В алых, пронизанных золотом языках пламени рушилась в невидимую пропасть повозка.
И летела, все пытаясь совместиться с ней, огромная сова. Что-то было там знакомое, похожее… но музыка потянула его вбок, его, точно его, потому что занавес оставался на месте, занавес, сова, повозка, прекрасное женское лицо…
Во время увертюры он еще мог оторвать взгляд от сцены и заняться «лихом» (почему «лихо»? — а потому что одноглазое). Но как только второй занавес, расписанный так, как мог бы расписать Босх, живи он в Японии, сложился ширмой и поехал в сторону; как только на сцену выплыла укутанная в слои и слои белого шелка женщина с черными волосами до пят и белыми веерами в руках; как только она открыла бесцветный рот и, вторя флейте, понесся над залом ее призрачный голос — Олег уже не мог заставить себя сфокусироваться на окуляре «лиха», где не происходило ничего: Габриэлян и его сосед оставались немы и неподвижны, как сфинксы.
Он снова вздрогнул, когда осознал, что женщина поет по-русски. Он ожидал японского… или итальянского… или языка ангелов…
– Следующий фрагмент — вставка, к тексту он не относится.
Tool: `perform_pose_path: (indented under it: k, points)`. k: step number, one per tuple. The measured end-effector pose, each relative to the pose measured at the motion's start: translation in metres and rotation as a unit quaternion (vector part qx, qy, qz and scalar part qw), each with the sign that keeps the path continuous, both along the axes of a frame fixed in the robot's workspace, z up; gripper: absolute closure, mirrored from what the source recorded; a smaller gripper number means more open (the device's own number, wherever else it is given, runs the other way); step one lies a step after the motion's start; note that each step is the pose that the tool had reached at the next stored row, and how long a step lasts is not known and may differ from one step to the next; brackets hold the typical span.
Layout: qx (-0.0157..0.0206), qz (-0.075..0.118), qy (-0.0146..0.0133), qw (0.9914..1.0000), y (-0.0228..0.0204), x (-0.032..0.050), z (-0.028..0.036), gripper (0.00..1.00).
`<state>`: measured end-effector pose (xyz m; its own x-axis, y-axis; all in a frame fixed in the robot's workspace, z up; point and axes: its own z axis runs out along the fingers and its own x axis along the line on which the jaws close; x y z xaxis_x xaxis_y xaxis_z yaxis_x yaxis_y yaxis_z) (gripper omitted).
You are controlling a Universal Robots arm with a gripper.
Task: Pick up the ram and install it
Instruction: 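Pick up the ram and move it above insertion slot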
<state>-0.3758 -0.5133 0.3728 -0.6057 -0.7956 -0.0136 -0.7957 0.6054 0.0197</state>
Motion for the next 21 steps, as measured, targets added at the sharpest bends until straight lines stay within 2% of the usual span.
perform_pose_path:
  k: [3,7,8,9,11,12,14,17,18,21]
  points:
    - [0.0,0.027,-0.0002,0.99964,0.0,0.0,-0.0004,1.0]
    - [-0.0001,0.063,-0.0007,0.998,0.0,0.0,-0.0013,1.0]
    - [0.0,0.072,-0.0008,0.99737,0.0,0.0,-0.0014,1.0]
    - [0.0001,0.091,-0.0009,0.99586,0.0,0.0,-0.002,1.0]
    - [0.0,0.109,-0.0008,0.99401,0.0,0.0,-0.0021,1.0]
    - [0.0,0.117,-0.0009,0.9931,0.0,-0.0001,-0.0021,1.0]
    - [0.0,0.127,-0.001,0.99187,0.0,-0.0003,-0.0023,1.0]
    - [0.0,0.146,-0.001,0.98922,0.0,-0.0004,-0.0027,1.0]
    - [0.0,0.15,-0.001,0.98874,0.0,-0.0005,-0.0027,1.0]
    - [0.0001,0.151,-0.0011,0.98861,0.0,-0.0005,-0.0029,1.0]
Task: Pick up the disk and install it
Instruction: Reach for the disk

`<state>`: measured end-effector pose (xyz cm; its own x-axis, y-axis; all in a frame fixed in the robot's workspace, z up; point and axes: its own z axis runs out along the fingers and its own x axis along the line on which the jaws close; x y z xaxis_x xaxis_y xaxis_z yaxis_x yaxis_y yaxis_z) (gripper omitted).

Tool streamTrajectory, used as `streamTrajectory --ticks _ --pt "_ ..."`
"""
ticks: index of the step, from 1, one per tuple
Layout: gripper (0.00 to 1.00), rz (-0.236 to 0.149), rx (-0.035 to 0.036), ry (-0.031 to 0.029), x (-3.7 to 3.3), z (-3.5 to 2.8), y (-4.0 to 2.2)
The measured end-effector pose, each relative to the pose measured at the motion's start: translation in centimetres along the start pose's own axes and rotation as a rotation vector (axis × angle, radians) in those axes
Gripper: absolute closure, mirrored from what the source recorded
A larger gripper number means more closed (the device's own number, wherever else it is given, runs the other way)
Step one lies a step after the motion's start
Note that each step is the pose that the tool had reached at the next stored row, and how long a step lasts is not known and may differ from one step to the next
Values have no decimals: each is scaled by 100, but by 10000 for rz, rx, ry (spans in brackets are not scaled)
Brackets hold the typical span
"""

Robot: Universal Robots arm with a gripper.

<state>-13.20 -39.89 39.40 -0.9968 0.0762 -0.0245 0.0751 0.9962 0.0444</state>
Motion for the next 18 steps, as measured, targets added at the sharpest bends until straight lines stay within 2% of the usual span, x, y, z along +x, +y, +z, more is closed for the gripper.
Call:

…Творящий разум, случайная искра в бесконечно бегущей огненной колеснице миров и времен, способен вызвать из безбрежного и бесформенного хаоса нечто, называемое красотой. Будучи преходящей и тленной, она почему-то привлекает людей, как пламя бабочек — словно на ней лежит печать бессмертия и постоянства вне времени, вне места. Это не более, чем иллюзия — красота умирает так же, как и всё прочее. Но тем удивительней ее живительная и гибельная сила… Слова арии упорно не хотели откладываться в мозгу Олега, отливаться в форму стиха — они уносились, оставляя только смысл.
Женщина не ушла. Она так и осталась у края сцены, покачиваясь, как пламя свечи под несильным ветром, вклиниваясь в действие, подавляя, подминая персонажей, заглушая их слова, изменяя существо действия — память? молва? божество, принявшее облик недалекой придворной дамы? бестолковая придворная дама, которая и есть божество, потому что на любое дело, на любое чудо, на любое преступление мир с неизбежностью будет смотреть ее глазами и то, что дойдет до других, через века, через провалы, отделяющие культуры друг от друга, людей друг от друга, дойдет только сквозь нее — и никто никогда не узнает, что осело на фильтре, навсегда осталось с той стороны. Может догадываться, но не узнает. Мертвая фрейлина стоит у порога — и на ее веерах не написано ничего.